Shirleys Bay is a bay of the Ottawa River, about 16 km from downtown Ottawa in Ontario, Canada. Shirleys Bay also includes a significant wetland and nature preserve that is part of an Important Bird and Biodiversity Area the Lac Deschênes-Ottawa River IBA.

It is also the name of a Canadian military and civilian telecommunication research campus that is located on the shore of the bay. Organizations with facilities at the site include Defence Research and Development Canada, Communications Research Centre, the Canadian Space Agency's David Florida Laboratory, Royal Canadian Mounted Police Firearms Training Unit, Department of Defence firearms training area, and the Connaught National Army Cadet Summer Training Centre. In October 1952, the Canadian government set up an observatory at the site to attempt to measure magnetic or radio noise disturbances.
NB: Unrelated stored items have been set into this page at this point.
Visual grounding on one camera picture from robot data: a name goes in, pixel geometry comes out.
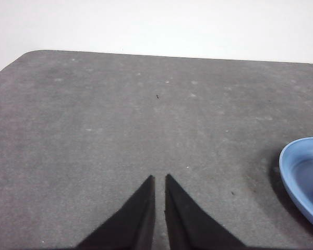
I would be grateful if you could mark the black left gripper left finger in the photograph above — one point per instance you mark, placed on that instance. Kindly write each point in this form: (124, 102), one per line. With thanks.
(133, 226)

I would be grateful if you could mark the blue plate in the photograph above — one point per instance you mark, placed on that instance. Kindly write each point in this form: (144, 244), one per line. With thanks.
(300, 169)

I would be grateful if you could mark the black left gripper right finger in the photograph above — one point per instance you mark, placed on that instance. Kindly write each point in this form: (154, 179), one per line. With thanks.
(190, 226)

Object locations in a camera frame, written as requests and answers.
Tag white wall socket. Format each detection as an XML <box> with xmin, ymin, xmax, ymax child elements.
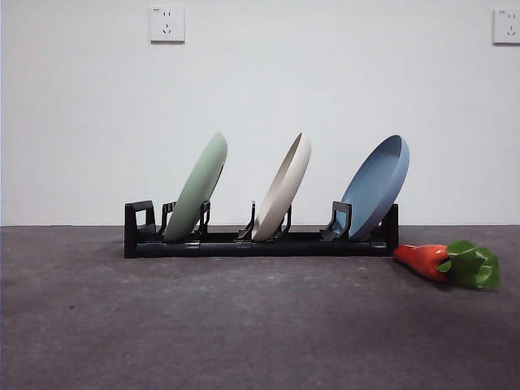
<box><xmin>149</xmin><ymin>6</ymin><xmax>186</xmax><ymax>44</ymax></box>
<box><xmin>492</xmin><ymin>7</ymin><xmax>520</xmax><ymax>46</ymax></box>

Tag blue plate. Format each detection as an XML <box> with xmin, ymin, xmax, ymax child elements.
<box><xmin>340</xmin><ymin>134</ymin><xmax>411</xmax><ymax>241</ymax></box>

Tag green plate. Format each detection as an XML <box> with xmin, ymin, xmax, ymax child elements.
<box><xmin>162</xmin><ymin>131</ymin><xmax>229</xmax><ymax>241</ymax></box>

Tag black plate rack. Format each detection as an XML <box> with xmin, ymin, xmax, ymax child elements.
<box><xmin>123</xmin><ymin>199</ymin><xmax>400</xmax><ymax>259</ymax></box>

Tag orange toy carrot green leaves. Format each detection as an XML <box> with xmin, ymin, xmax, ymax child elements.
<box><xmin>392</xmin><ymin>239</ymin><xmax>501</xmax><ymax>291</ymax></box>

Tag beige plate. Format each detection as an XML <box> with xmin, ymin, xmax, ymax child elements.
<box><xmin>250</xmin><ymin>132</ymin><xmax>313</xmax><ymax>241</ymax></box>

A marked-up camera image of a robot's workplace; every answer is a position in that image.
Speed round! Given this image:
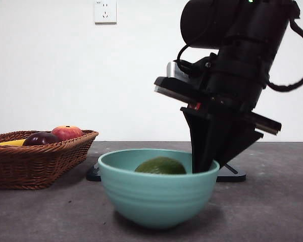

The area includes the Innis Point Bird Observatory and the Shirley's Bay Crown Game Preserve, which is managed by the Ottawa Duck Club.

== Project Magnet ==

Project Magnet was an unidentified flying object (UFO) study program established by the Department of Transport (DOT) on 2 December 1950, under the direction of Wilbert Brockhouse Smith, senior radio engineer for the DOT's Broadcast and Measurements Section. It was formally active until mid-1954, and informally until Smith's death in 1962.

The project involved a station at Shirleys Bay equipped with radio monitoring equipment, Geiger counters, and cameras. It allegedly recorded a suspicious signal on 8 August 1954, which some presume was from a UFO. Although no pictures were made because of fog, all further results were declared secret.